● **DATASET RECORDS**:

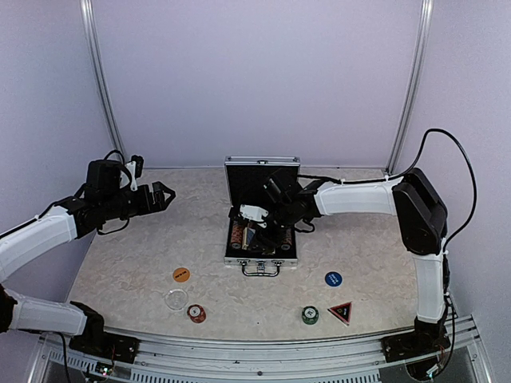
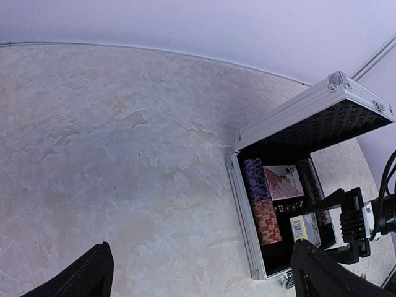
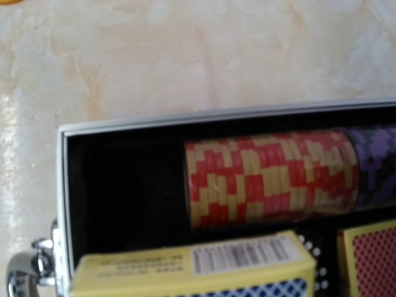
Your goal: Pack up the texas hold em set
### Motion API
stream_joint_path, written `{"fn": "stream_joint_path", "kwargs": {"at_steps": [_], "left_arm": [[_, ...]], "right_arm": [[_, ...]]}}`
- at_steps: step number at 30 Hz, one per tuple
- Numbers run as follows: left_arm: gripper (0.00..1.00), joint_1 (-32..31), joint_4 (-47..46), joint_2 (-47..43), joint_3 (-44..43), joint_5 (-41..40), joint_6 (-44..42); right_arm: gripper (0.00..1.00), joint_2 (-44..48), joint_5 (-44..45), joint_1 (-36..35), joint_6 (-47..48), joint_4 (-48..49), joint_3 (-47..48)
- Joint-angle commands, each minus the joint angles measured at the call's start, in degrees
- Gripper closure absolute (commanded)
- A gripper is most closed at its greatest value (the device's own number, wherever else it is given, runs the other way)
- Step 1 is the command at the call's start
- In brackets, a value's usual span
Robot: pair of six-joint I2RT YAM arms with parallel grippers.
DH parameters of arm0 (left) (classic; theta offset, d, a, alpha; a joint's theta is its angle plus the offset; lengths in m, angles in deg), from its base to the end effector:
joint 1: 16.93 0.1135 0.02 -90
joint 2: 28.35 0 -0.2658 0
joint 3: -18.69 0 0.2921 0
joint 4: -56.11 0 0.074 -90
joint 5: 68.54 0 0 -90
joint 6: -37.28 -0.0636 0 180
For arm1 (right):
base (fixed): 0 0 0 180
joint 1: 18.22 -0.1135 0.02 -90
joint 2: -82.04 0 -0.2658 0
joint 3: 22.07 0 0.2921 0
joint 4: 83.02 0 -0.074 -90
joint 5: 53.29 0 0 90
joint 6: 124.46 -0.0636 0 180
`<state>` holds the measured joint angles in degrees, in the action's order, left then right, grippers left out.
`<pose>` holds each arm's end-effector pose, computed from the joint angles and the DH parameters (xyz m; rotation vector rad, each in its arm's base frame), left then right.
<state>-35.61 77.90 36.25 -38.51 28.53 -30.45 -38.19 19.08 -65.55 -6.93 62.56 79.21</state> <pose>0.2962 -0.1084 0.2491 0.0104 2.1254 -0.5589 0.3318 0.3883 0.1403 -1.6306 1.9181 0.5272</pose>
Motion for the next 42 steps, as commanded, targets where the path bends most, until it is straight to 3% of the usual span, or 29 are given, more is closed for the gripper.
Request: {"fn": "stream_joint_path", "kwargs": {"at_steps": [1,42], "left_arm": [[0.01,0.7,-0.6,0.2,0.5,0.0,-0.4],[0.01,0.7,-0.5,0.0,0.5,-0.4,-0.5]], "right_arm": [[0.64,-0.4,0.0,-0.6,-0.4,0.4,-0.9],[0.60,-5.2,3.1,0.5,0.1,-2.5,-2.1]]}}
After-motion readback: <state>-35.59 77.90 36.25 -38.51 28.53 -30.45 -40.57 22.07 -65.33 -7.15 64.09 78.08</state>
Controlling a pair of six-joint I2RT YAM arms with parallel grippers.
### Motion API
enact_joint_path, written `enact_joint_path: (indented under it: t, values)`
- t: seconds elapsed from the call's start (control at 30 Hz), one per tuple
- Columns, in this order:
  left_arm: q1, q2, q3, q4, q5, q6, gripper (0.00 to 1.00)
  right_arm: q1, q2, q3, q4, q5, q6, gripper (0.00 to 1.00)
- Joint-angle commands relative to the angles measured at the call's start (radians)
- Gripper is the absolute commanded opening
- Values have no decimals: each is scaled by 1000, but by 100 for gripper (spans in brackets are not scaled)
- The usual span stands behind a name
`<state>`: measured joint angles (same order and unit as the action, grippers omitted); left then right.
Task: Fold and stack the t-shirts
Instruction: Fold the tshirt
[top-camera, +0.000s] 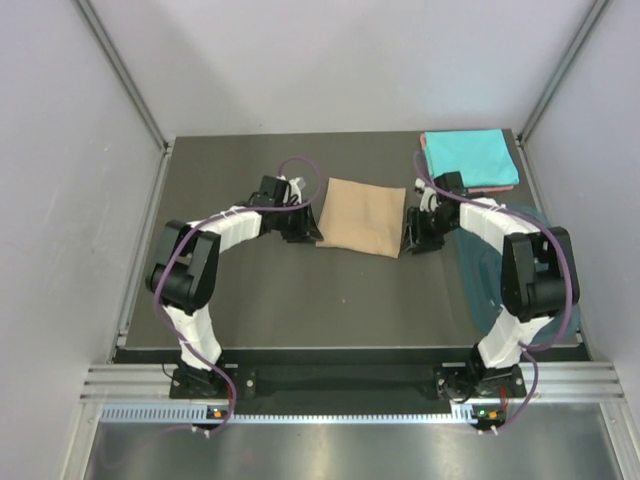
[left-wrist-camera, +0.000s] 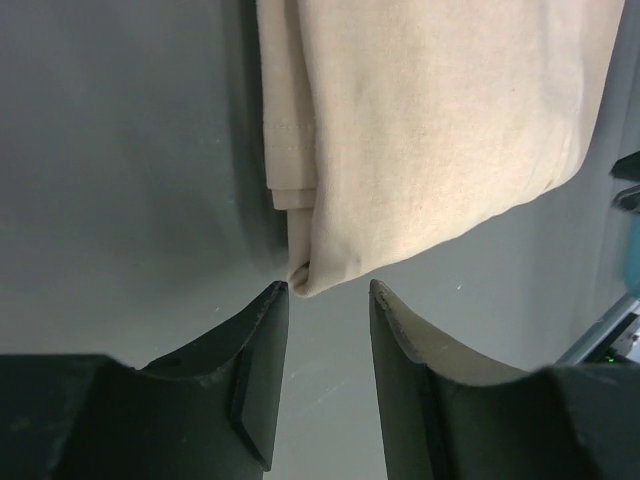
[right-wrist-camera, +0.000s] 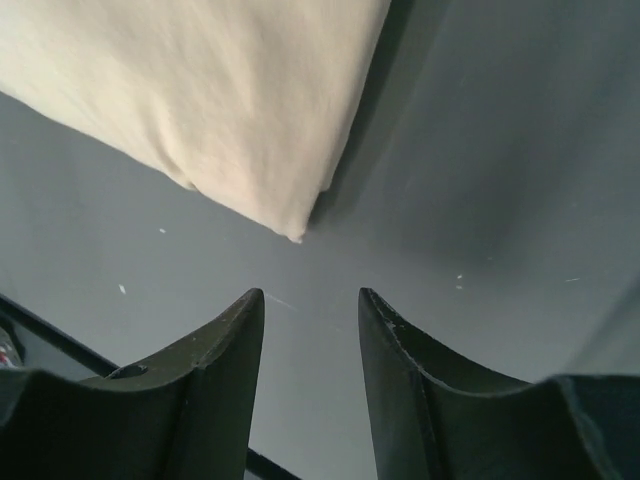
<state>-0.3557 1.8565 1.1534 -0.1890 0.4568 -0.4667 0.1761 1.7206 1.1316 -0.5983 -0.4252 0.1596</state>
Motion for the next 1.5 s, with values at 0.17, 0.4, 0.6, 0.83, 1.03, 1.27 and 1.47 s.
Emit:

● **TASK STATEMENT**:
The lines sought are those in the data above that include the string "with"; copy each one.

● **EXERCISE RESULT**:
Robot: pair of six-joint I2RT YAM arms with parallel grippers.
Controlling a pair of six-joint I2RT YAM arms with parallel grippers.
Motion for the next 1.5 s, with values at 0.17, 0.4, 0.6, 0.83, 1.03, 1.27 and 1.47 s.

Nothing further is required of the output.